It was Emile who answered. “We would have thousands of refugees attempting to cross the border within hours. The East Germans would be forced to stop them. The Soviets would assist, of course, and we would be required to match any show of force with our own.”

“And suddenly we’re all pointing guns at each other again,” Arthur said.

“Not just guns,” Jim added.

“A lot more than just guns,” Arthur said. “With fifty thousand civilians right in the middle. Civilians, I might add, who will be stupid and brave enough to force the issue.”

“It’ll be another war,” Alec said, the first quiet words out of his mouth.

“It’ll be the last war,” Arthur said. “We’re getting too good at killing each other not to do it right this time.”

“What is the United States going to do?” Alec asked.

“Ask Eisenhower. Ask the commandant in Zehlendorf,” Arthur said. “I just gather intel.”

“Arthur . . .”

“What do you want me to say? We’re going to prepare,” Arthur said. “Boys will start shining their combat boots, politicians will be polishing their sabers. The same dance with an updated tune.”
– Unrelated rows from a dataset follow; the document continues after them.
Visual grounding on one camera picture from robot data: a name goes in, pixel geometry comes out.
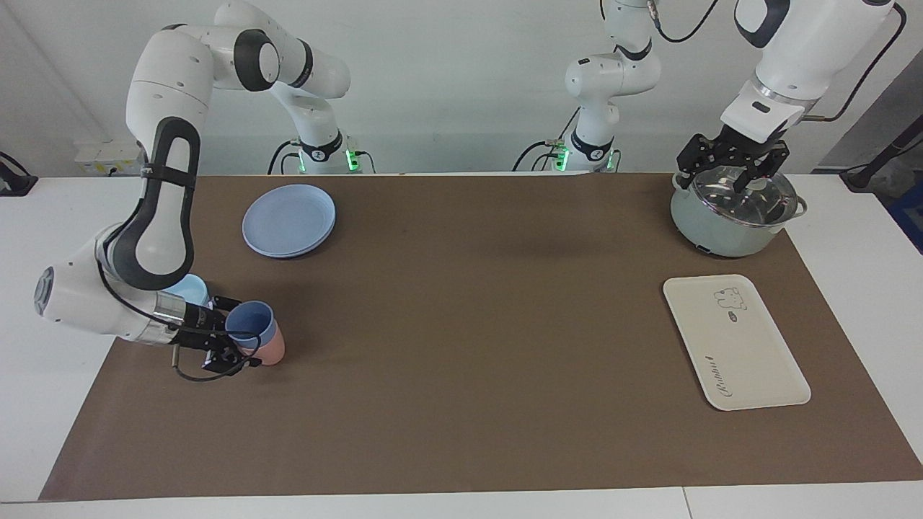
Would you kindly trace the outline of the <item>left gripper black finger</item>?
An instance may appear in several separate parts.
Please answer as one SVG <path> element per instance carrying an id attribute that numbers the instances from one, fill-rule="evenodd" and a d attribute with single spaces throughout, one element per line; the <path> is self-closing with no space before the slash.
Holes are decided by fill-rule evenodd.
<path id="1" fill-rule="evenodd" d="M 789 148 L 785 143 L 774 144 L 762 157 L 751 152 L 742 152 L 743 171 L 736 177 L 735 192 L 741 194 L 752 182 L 772 178 L 787 160 L 788 155 Z"/>
<path id="2" fill-rule="evenodd" d="M 676 157 L 678 164 L 678 185 L 682 190 L 688 190 L 696 175 L 721 167 L 720 152 L 722 142 L 719 139 L 709 139 L 699 133 L 693 135 Z"/>

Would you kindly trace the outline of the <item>blue ribbed cup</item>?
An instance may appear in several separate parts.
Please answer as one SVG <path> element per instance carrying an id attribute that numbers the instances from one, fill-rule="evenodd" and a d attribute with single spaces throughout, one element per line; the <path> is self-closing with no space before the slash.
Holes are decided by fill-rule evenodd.
<path id="1" fill-rule="evenodd" d="M 254 350 L 260 355 L 273 351 L 273 342 L 279 334 L 274 310 L 260 300 L 240 303 L 232 309 L 226 317 L 224 328 L 238 348 Z"/>

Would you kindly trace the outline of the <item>pink cup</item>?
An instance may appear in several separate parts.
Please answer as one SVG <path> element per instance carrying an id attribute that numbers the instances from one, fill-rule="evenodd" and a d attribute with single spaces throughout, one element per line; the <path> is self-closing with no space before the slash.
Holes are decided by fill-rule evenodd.
<path id="1" fill-rule="evenodd" d="M 264 367 L 278 364 L 286 354 L 286 340 L 279 328 L 267 329 L 258 339 L 235 340 L 235 344 L 243 354 L 260 360 Z"/>

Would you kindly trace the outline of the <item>cream rectangular rabbit tray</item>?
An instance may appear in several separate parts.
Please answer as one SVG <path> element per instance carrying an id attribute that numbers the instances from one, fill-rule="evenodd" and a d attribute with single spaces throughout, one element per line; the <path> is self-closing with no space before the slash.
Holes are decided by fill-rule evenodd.
<path id="1" fill-rule="evenodd" d="M 712 407 L 735 412 L 811 400 L 810 384 L 752 280 L 670 278 L 662 290 Z"/>

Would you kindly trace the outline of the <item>light blue bowl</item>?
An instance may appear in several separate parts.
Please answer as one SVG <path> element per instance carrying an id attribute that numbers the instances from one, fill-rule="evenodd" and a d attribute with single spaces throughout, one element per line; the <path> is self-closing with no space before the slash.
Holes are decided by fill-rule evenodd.
<path id="1" fill-rule="evenodd" d="M 164 289 L 166 293 L 178 296 L 187 303 L 208 308 L 211 305 L 211 294 L 204 279 L 197 275 L 186 275 L 174 285 Z"/>

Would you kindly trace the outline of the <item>glass pot lid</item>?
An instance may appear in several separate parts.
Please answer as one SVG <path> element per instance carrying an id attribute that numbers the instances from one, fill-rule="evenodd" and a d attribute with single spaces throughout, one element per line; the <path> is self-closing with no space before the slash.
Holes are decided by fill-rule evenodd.
<path id="1" fill-rule="evenodd" d="M 673 174 L 672 184 L 681 196 L 692 196 L 716 216 L 739 226 L 770 228 L 804 216 L 808 204 L 781 174 L 748 182 L 736 191 L 743 167 L 716 167 L 694 177 Z"/>

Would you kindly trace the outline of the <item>pale green cooking pot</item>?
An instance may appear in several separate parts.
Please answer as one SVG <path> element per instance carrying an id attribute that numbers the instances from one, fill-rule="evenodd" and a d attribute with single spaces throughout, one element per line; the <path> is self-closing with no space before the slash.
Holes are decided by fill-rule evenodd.
<path id="1" fill-rule="evenodd" d="M 671 217 L 680 234 L 696 249 L 720 257 L 747 257 L 764 250 L 782 232 L 782 226 L 751 228 L 739 226 L 716 216 L 692 196 L 685 197 L 674 190 Z"/>

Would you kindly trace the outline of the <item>blue round plate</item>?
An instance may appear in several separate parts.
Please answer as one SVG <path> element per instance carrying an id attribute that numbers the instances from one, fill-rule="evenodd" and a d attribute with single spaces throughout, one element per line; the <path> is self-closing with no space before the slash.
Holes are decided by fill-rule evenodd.
<path id="1" fill-rule="evenodd" d="M 242 236 L 265 257 L 293 259 L 319 247 L 332 233 L 336 206 L 321 188 L 291 184 L 258 197 L 245 211 Z"/>

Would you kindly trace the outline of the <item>black stand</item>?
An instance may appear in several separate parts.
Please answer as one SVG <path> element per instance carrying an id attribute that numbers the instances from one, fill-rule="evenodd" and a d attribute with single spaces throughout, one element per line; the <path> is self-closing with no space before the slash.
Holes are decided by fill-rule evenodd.
<path id="1" fill-rule="evenodd" d="M 904 128 L 893 141 L 887 145 L 877 156 L 866 164 L 860 164 L 856 167 L 848 167 L 840 171 L 840 180 L 844 182 L 845 187 L 854 193 L 870 193 L 870 182 L 879 171 L 894 158 L 900 157 L 906 152 L 913 151 L 919 144 L 923 143 L 923 114 L 921 114 L 909 127 Z"/>

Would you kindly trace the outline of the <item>blue box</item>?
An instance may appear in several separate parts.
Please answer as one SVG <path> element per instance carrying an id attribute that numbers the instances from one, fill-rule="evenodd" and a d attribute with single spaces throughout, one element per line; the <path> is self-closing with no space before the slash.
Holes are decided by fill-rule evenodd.
<path id="1" fill-rule="evenodd" d="M 923 180 L 917 182 L 886 210 L 907 239 L 923 255 Z"/>

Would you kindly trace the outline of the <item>white power strip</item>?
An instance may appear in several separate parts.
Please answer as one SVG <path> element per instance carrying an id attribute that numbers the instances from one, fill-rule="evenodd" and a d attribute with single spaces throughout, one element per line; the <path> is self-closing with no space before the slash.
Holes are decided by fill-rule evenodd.
<path id="1" fill-rule="evenodd" d="M 78 147 L 74 162 L 83 174 L 93 177 L 138 177 L 143 158 L 135 141 L 110 141 Z"/>

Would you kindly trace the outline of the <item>brown table mat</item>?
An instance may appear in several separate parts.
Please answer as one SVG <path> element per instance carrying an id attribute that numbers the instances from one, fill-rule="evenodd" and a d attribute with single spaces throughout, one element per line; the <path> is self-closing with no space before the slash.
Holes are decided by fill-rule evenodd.
<path id="1" fill-rule="evenodd" d="M 271 305 L 280 364 L 183 381 L 116 340 L 40 499 L 522 492 L 906 481 L 923 465 L 787 234 L 697 251 L 665 174 L 313 177 L 330 237 L 292 260 L 244 245 L 293 177 L 201 177 L 194 273 Z M 742 275 L 811 388 L 709 404 L 663 296 Z"/>

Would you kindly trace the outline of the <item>black clamp bracket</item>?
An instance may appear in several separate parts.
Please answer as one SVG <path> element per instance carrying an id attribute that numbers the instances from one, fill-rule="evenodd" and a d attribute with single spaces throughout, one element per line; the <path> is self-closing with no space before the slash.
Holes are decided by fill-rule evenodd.
<path id="1" fill-rule="evenodd" d="M 0 151 L 0 197 L 26 196 L 38 180 L 16 158 Z"/>

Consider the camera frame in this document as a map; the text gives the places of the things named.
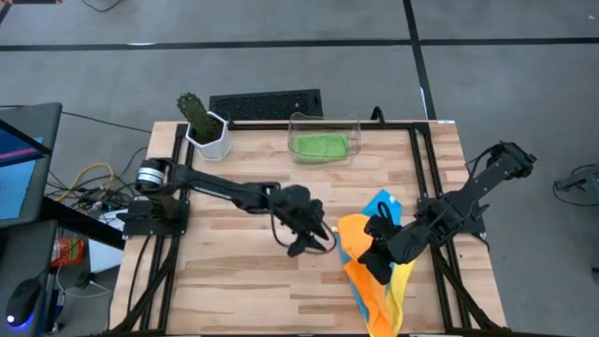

“And what are you going to do?” Emile asked.

Arthur sighed. “What else?” he said. “Figure out a way to keep the whole damn roof from falling in. Any of you all know anything about magic?”

Jim tried not to laugh at the question. There weren’t many people out there who could help with magic on this scale. After the German invasion, British magicians were an all but extinct species. The French were hardly in a better position. No, this one would fall to the US of A, no matter how little Mom and Pop America would like it.

“What about you, Jim?” Arthur said. “You went to school for this stuff. Can you offer any magical insight here?”

Jim stood by the breach. It didn’t look much bigger than when he’d first seen it a day or two ago, but he didn’t doubt the measurements. “Sorry, Chief,” he said. “They kicked me out long before we covered magic like this.”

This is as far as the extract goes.